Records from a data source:
*** Block opens ***
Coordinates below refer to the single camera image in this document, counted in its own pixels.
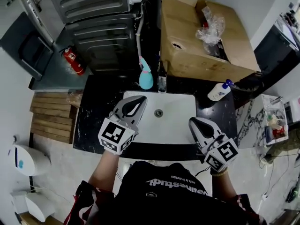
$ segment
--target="wooden board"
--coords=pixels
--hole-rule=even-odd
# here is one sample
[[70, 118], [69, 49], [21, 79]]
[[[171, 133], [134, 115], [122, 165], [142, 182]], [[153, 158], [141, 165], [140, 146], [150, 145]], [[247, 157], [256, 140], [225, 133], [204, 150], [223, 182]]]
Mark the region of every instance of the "wooden board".
[[72, 125], [61, 124], [61, 123], [56, 123], [56, 122], [49, 122], [49, 121], [35, 119], [35, 118], [32, 119], [32, 123], [39, 124], [39, 125], [49, 127], [49, 128], [65, 130], [65, 131], [69, 131], [69, 132], [72, 131]]
[[52, 127], [45, 127], [45, 126], [39, 125], [39, 124], [32, 123], [31, 128], [40, 130], [40, 131], [43, 131], [46, 133], [51, 133], [51, 134], [67, 137], [67, 138], [69, 138], [71, 136], [70, 131], [60, 130], [60, 129], [56, 129], [56, 128], [52, 128]]
[[67, 125], [74, 125], [75, 121], [71, 118], [60, 118], [60, 117], [53, 117], [49, 115], [44, 114], [33, 114], [33, 119], [39, 119], [39, 120], [45, 120], [49, 122], [56, 122], [61, 124], [67, 124]]
[[36, 98], [66, 98], [67, 92], [36, 92], [34, 97]]
[[68, 104], [66, 98], [52, 98], [52, 97], [34, 97], [33, 103], [54, 103], [54, 104]]
[[51, 134], [51, 133], [47, 133], [47, 132], [43, 132], [41, 130], [37, 130], [34, 128], [31, 128], [30, 130], [32, 133], [43, 136], [43, 137], [47, 137], [59, 142], [63, 142], [63, 143], [72, 143], [72, 139], [73, 137], [63, 137], [63, 136], [59, 136], [59, 135], [55, 135], [55, 134]]
[[34, 216], [32, 216], [29, 212], [19, 214], [22, 222], [26, 225], [63, 225], [62, 222], [56, 220], [52, 216], [47, 217], [44, 223], [38, 221]]
[[39, 113], [39, 114], [45, 114], [55, 117], [62, 117], [62, 118], [76, 118], [76, 114], [73, 113], [73, 111], [63, 111], [63, 110], [54, 110], [54, 109], [46, 109], [46, 108], [38, 108], [38, 107], [31, 107], [30, 111], [32, 113]]
[[54, 104], [54, 103], [36, 103], [36, 102], [32, 102], [31, 107], [48, 108], [48, 109], [56, 109], [56, 110], [63, 110], [63, 111], [70, 111], [71, 110], [71, 104]]

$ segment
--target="plastic bag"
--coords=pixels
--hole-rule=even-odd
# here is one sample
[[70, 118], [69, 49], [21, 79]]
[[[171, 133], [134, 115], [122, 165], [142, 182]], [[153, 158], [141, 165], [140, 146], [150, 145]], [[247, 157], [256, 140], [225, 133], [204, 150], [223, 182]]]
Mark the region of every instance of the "plastic bag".
[[83, 90], [77, 90], [74, 92], [69, 92], [67, 95], [67, 103], [80, 108], [81, 99], [83, 97]]
[[221, 35], [225, 29], [225, 19], [219, 15], [212, 15], [210, 8], [205, 7], [202, 12], [207, 20], [208, 27], [203, 27], [197, 30], [196, 37], [203, 41], [204, 49], [209, 55], [217, 57], [218, 42], [221, 40]]

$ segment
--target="pipe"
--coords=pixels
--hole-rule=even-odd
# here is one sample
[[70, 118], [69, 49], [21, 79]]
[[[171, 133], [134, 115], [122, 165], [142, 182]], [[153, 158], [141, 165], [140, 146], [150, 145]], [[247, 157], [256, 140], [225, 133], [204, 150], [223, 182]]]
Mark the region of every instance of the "pipe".
[[140, 18], [141, 18], [141, 20], [140, 20], [139, 27], [138, 27], [137, 32], [136, 32], [136, 46], [137, 46], [137, 53], [138, 53], [138, 56], [139, 56], [139, 60], [140, 60], [140, 56], [142, 55], [140, 36], [141, 36], [141, 30], [142, 30], [142, 27], [143, 27], [143, 24], [144, 24], [143, 4], [141, 4], [141, 16], [140, 16]]

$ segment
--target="blue bottle cap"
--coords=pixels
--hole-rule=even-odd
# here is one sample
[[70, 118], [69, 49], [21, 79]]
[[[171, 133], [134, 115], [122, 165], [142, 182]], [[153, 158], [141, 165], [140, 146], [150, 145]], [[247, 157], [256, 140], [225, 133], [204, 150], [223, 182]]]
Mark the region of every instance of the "blue bottle cap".
[[234, 83], [230, 79], [226, 79], [226, 82], [222, 84], [224, 89], [228, 88], [229, 86], [234, 85]]

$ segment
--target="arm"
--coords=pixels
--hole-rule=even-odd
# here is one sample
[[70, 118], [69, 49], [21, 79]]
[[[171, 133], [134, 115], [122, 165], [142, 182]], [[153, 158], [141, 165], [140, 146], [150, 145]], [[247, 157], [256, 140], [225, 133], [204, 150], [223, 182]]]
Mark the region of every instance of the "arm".
[[118, 162], [119, 155], [114, 155], [105, 150], [99, 164], [89, 179], [89, 184], [96, 188], [112, 192]]
[[228, 201], [236, 196], [228, 172], [221, 176], [212, 176], [212, 196], [222, 201]]

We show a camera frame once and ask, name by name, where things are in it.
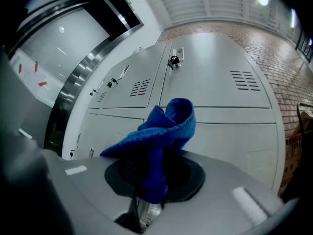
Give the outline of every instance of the blue cloth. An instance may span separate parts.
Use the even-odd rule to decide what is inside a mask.
[[[142,184],[143,199],[158,204],[168,192],[163,173],[163,150],[180,150],[194,135],[196,118],[192,103],[184,98],[173,99],[164,112],[155,106],[145,123],[121,142],[104,150],[100,156],[129,157],[132,154],[148,154],[148,177]]]

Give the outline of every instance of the locker lock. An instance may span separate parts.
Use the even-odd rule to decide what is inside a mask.
[[[167,65],[173,70],[180,67],[179,58],[177,56],[172,56],[170,60],[168,60]]]
[[[116,80],[116,79],[112,78],[111,80],[112,80],[112,82],[113,82],[113,83],[118,84],[118,82],[117,82],[117,80]]]

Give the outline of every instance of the brick wall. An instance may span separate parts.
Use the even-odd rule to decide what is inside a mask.
[[[291,135],[298,125],[297,103],[302,101],[313,104],[313,73],[289,42],[247,24],[199,22],[179,25],[165,30],[158,42],[204,32],[218,32],[237,42],[259,65],[273,88],[286,135],[285,172],[279,191],[281,194],[300,162],[301,137]]]

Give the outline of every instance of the locker vent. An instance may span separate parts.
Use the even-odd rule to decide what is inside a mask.
[[[249,71],[230,71],[238,90],[260,91],[254,75]]]
[[[102,102],[102,100],[103,100],[104,96],[106,95],[106,93],[107,93],[107,92],[101,93],[101,95],[100,95],[100,97],[99,97],[99,99],[98,99],[98,103],[99,103],[99,102]]]
[[[150,83],[150,79],[136,82],[132,88],[130,96],[145,95],[149,83]]]

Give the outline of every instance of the white label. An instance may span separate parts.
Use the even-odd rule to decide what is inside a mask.
[[[79,172],[82,172],[82,171],[85,171],[85,170],[87,170],[86,166],[81,165],[79,167],[74,167],[74,168],[71,168],[71,169],[67,169],[67,170],[65,170],[65,173],[67,175],[73,175],[73,174],[76,174],[76,173],[79,173]]]

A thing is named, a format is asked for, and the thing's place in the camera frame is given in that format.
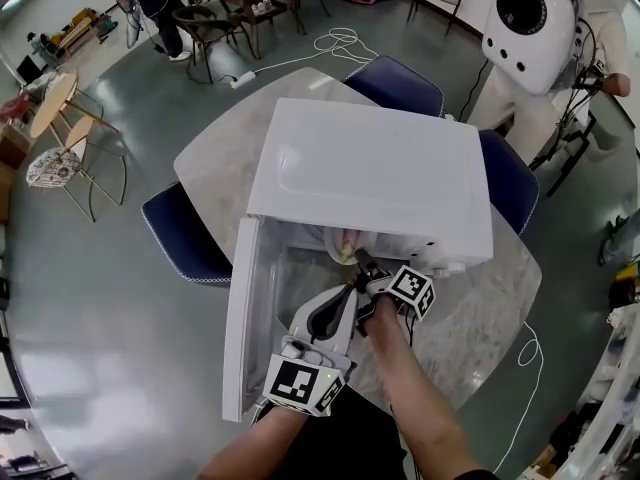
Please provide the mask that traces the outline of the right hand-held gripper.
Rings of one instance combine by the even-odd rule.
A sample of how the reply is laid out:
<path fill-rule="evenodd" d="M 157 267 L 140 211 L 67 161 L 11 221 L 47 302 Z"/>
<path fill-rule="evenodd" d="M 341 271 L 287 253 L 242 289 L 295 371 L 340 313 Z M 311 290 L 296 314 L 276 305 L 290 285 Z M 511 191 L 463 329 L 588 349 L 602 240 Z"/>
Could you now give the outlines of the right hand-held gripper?
<path fill-rule="evenodd" d="M 366 295 L 369 302 L 356 312 L 356 328 L 365 336 L 364 323 L 376 311 L 377 300 L 381 296 L 389 296 L 394 300 L 396 309 L 403 313 L 409 322 L 409 330 L 416 321 L 421 322 L 436 300 L 436 293 L 431 278 L 408 265 L 402 265 L 392 274 L 375 264 L 375 260 L 363 248 L 355 251 L 354 257 L 358 265 L 355 288 L 360 295 Z"/>

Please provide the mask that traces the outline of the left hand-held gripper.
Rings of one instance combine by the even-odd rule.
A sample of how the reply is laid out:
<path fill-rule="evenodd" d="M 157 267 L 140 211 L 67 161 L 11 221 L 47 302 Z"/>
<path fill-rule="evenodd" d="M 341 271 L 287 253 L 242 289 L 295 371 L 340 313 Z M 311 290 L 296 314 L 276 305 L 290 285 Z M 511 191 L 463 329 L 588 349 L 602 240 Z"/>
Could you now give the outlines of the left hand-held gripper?
<path fill-rule="evenodd" d="M 271 356 L 263 396 L 314 417 L 331 415 L 355 363 L 348 357 L 358 293 L 350 285 L 323 291 L 295 313 L 282 350 Z"/>

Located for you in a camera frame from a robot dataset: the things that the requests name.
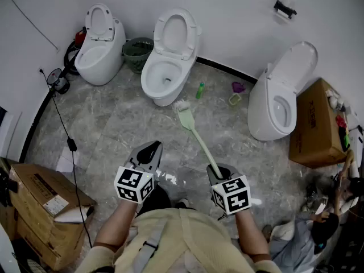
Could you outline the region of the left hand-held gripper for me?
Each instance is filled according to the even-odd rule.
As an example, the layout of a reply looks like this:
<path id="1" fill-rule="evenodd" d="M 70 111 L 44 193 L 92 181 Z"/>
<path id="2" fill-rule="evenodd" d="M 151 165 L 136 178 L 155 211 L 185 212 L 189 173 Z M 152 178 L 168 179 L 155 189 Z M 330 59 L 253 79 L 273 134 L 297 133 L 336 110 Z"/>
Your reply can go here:
<path id="1" fill-rule="evenodd" d="M 163 153 L 162 142 L 155 140 L 133 150 L 123 166 L 118 168 L 114 187 L 123 200 L 142 204 L 155 188 L 157 169 Z"/>

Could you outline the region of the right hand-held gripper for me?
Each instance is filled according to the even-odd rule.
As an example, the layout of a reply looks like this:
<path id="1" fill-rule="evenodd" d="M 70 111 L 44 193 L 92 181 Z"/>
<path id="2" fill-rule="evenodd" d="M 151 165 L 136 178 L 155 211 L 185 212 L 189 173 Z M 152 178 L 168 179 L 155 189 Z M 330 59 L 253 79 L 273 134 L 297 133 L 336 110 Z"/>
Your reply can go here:
<path id="1" fill-rule="evenodd" d="M 218 163 L 218 176 L 211 165 L 206 168 L 211 184 L 212 200 L 226 215 L 236 214 L 251 207 L 251 193 L 245 175 L 236 168 Z"/>

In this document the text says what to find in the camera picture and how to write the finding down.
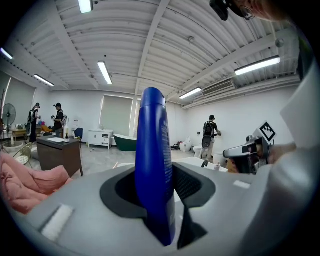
*** Block closes ***
**Task item**
Tally up how many lines in the records contain the string "provide". Answer with that figure only.

**Task response**
2